►

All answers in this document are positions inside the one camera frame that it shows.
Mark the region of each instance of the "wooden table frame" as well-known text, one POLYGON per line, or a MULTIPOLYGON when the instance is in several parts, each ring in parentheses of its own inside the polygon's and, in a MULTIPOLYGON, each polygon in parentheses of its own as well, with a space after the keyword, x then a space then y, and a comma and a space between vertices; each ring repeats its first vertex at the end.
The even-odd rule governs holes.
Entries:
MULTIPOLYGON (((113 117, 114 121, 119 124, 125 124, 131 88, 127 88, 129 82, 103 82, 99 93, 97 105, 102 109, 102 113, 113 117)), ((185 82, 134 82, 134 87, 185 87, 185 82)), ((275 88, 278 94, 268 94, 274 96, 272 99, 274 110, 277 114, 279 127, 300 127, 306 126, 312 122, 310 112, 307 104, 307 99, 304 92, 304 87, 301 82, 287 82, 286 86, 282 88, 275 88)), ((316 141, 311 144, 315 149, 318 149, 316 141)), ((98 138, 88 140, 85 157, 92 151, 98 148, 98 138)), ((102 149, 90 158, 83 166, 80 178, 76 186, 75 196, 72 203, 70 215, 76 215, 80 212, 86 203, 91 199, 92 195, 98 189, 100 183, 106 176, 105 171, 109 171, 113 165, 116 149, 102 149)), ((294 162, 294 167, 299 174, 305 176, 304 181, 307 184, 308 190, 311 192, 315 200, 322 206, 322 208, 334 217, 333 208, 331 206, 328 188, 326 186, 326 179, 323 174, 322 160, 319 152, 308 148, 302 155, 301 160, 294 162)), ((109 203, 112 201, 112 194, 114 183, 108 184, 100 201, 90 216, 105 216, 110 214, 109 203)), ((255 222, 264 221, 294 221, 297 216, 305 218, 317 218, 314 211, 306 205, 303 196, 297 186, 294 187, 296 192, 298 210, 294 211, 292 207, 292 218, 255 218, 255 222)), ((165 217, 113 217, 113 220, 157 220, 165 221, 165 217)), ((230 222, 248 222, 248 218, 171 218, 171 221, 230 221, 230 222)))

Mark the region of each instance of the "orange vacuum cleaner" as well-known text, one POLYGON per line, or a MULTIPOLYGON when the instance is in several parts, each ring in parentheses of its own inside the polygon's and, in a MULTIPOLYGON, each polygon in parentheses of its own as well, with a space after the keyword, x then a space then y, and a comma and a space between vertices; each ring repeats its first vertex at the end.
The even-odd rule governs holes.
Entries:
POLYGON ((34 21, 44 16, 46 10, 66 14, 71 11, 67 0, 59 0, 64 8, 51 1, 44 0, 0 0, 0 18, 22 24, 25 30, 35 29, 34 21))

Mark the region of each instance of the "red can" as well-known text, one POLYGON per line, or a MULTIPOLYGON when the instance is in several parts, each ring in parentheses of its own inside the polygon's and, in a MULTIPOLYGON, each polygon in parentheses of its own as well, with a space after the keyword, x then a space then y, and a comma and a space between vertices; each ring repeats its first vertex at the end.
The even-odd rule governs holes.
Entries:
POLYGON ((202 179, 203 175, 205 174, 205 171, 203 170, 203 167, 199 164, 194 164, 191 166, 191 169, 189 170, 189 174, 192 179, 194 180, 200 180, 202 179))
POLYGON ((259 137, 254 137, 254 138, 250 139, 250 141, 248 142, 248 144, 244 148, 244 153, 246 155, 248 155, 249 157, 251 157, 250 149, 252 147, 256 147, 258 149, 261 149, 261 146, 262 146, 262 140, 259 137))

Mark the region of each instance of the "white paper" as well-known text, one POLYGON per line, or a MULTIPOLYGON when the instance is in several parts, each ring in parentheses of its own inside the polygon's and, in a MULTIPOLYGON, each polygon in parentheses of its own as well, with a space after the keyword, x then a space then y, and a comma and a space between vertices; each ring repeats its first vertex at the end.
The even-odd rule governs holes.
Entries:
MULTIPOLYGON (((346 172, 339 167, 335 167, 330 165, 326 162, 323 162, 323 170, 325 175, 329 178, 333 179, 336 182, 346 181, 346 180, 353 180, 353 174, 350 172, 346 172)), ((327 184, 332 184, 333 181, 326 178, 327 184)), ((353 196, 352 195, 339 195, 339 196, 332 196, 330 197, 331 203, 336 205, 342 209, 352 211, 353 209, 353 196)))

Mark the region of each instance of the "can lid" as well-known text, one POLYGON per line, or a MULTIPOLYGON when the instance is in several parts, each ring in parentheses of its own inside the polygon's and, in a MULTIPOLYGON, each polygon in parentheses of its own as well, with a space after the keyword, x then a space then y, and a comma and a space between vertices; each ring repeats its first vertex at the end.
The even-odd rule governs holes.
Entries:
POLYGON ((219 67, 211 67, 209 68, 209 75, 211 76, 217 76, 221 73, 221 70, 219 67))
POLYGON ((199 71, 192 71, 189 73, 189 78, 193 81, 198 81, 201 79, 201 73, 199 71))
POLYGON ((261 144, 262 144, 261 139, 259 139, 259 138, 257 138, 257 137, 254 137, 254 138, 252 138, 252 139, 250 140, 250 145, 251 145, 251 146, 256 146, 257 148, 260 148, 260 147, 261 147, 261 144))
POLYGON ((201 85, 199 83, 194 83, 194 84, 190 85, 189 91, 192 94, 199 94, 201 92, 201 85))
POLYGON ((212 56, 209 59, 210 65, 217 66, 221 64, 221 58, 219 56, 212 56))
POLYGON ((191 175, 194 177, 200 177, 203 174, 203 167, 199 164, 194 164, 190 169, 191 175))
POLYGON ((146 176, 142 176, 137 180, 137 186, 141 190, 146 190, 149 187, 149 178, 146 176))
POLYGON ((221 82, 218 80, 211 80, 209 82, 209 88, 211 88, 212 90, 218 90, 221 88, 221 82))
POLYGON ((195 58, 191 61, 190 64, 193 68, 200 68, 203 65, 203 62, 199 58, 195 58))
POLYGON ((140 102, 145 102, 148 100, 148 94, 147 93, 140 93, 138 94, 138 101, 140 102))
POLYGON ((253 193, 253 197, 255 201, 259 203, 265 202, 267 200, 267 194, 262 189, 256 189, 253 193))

◄

Requirement: Transcribe the material above in its entirety. Match it exactly.

Expected output:
All answers in this document are positions inside the one camera frame that it shows.
Mark the region of each instance of the "wooden table frame" as well-known text, one POLYGON per line, or a MULTIPOLYGON when the instance is in several parts, each ring in parentheses of its own inside the polygon's and, in a MULTIPOLYGON, each polygon in parentheses of its own as well, with a space after the keyword, x then a space then y, and a comma and a space between vertices; each ring repeats its first vertex at the end.
The even-odd rule governs holes.
Entries:
MULTIPOLYGON (((113 117, 114 121, 119 124, 125 124, 131 88, 127 88, 129 82, 103 82, 99 93, 97 105, 102 109, 102 113, 113 117)), ((185 82, 134 82, 134 87, 185 87, 185 82)), ((275 88, 278 94, 268 94, 274 96, 272 99, 274 110, 277 114, 279 127, 300 127, 306 126, 312 122, 310 112, 307 104, 307 99, 304 92, 304 87, 301 82, 287 82, 286 86, 282 88, 275 88)), ((316 141, 311 144, 315 149, 318 149, 316 141)), ((98 138, 88 140, 85 157, 92 151, 98 148, 98 138)), ((102 149, 90 158, 83 166, 80 178, 76 186, 75 196, 72 203, 70 215, 76 215, 80 212, 86 203, 91 199, 92 195, 98 189, 100 183, 106 176, 105 171, 109 171, 113 165, 116 149, 102 149)), ((294 162, 294 167, 299 174, 305 176, 304 181, 307 184, 308 190, 311 192, 315 200, 322 206, 322 208, 334 217, 333 208, 331 206, 328 188, 326 186, 326 179, 323 174, 322 160, 319 152, 308 148, 302 155, 301 160, 294 162)), ((109 203, 112 201, 112 194, 114 183, 108 184, 100 201, 90 216, 105 216, 110 214, 109 203)), ((255 222, 264 221, 294 221, 297 216, 305 218, 317 218, 314 211, 306 205, 303 196, 297 186, 294 187, 296 192, 298 210, 294 211, 292 207, 292 218, 255 218, 255 222)), ((165 217, 113 217, 113 220, 157 220, 165 221, 165 217)), ((230 222, 248 222, 248 218, 171 218, 171 221, 230 221, 230 222)))

Mark the region of each instance of the "orange vacuum cleaner" as well-known text, one POLYGON per line, or a MULTIPOLYGON when the instance is in several parts, each ring in parentheses of its own inside the polygon's and, in a MULTIPOLYGON, each polygon in parentheses of its own as well, with a space after the keyword, x then a space then y, and a comma and a space between vertices; each ring repeats its first vertex at the end.
The even-odd rule governs holes.
Entries:
POLYGON ((34 21, 44 16, 46 10, 66 14, 71 11, 67 0, 59 0, 64 8, 51 1, 44 0, 0 0, 0 18, 22 24, 25 30, 35 29, 34 21))

Mark the region of each instance of the "red can" as well-known text, one POLYGON per line, or a MULTIPOLYGON when the instance is in several parts, each ring in parentheses of its own inside the polygon's and, in a MULTIPOLYGON, each polygon in parentheses of its own as well, with a space after the keyword, x then a space then y, and a comma and a space between vertices; each ring repeats its first vertex at the end.
The even-odd rule governs holes.
Entries:
POLYGON ((202 179, 203 175, 205 174, 205 171, 203 170, 203 167, 199 164, 194 164, 191 166, 191 169, 189 170, 189 174, 192 179, 194 180, 200 180, 202 179))
POLYGON ((259 137, 254 137, 254 138, 250 139, 250 141, 248 142, 248 144, 244 148, 244 153, 246 155, 248 155, 249 157, 251 157, 250 149, 252 147, 256 147, 258 149, 261 149, 261 146, 262 146, 262 140, 259 137))

Mark the region of each instance of the "white paper" as well-known text, one POLYGON per line, or a MULTIPOLYGON when the instance is in several parts, each ring in parentheses of its own inside the polygon's and, in a MULTIPOLYGON, each polygon in parentheses of its own as well, with a space after the keyword, x then a space then y, and a comma and a space between vertices; each ring repeats its first vertex at the end.
The even-odd rule governs holes.
Entries:
MULTIPOLYGON (((346 172, 339 167, 335 167, 330 165, 326 162, 323 162, 323 170, 325 175, 329 178, 333 179, 336 182, 346 181, 346 180, 353 180, 353 174, 350 172, 346 172)), ((327 184, 332 184, 333 181, 326 178, 327 184)), ((353 196, 352 195, 339 195, 339 196, 332 196, 330 197, 331 203, 336 205, 342 209, 352 211, 353 209, 353 196)))

Mark the region of each instance of the "can lid" as well-known text, one POLYGON per line, or a MULTIPOLYGON when the instance is in several parts, each ring in parentheses of its own inside the polygon's and, in a MULTIPOLYGON, each polygon in parentheses of its own as well, with a space after the keyword, x then a space then y, and a comma and a space between vertices; each ring repeats its first vertex at the end.
The even-odd rule governs holes.
Entries:
POLYGON ((219 67, 211 67, 209 68, 209 75, 211 76, 217 76, 221 73, 221 70, 219 67))
POLYGON ((199 71, 192 71, 189 73, 189 78, 193 81, 198 81, 201 79, 201 73, 199 71))
POLYGON ((261 144, 262 144, 261 139, 259 139, 259 138, 257 138, 257 137, 254 137, 254 138, 252 138, 252 139, 250 140, 250 145, 251 145, 251 146, 256 146, 257 148, 260 148, 260 147, 261 147, 261 144))
POLYGON ((201 85, 199 83, 194 83, 194 84, 190 85, 189 91, 192 94, 199 94, 201 92, 201 85))
POLYGON ((212 56, 209 59, 210 65, 217 66, 221 64, 221 58, 219 56, 212 56))
POLYGON ((191 175, 194 177, 200 177, 203 174, 203 167, 199 164, 194 164, 190 169, 191 175))
POLYGON ((146 176, 142 176, 137 180, 137 186, 141 190, 146 190, 149 187, 149 178, 146 176))
POLYGON ((221 82, 218 80, 211 80, 209 82, 209 88, 211 88, 212 90, 218 90, 221 88, 221 82))
POLYGON ((195 58, 191 61, 190 64, 193 68, 200 68, 203 65, 203 62, 199 58, 195 58))
POLYGON ((140 102, 145 102, 148 100, 148 94, 147 93, 140 93, 138 94, 138 101, 140 102))
POLYGON ((253 193, 253 197, 255 201, 259 203, 265 202, 267 200, 267 194, 262 189, 256 189, 253 193))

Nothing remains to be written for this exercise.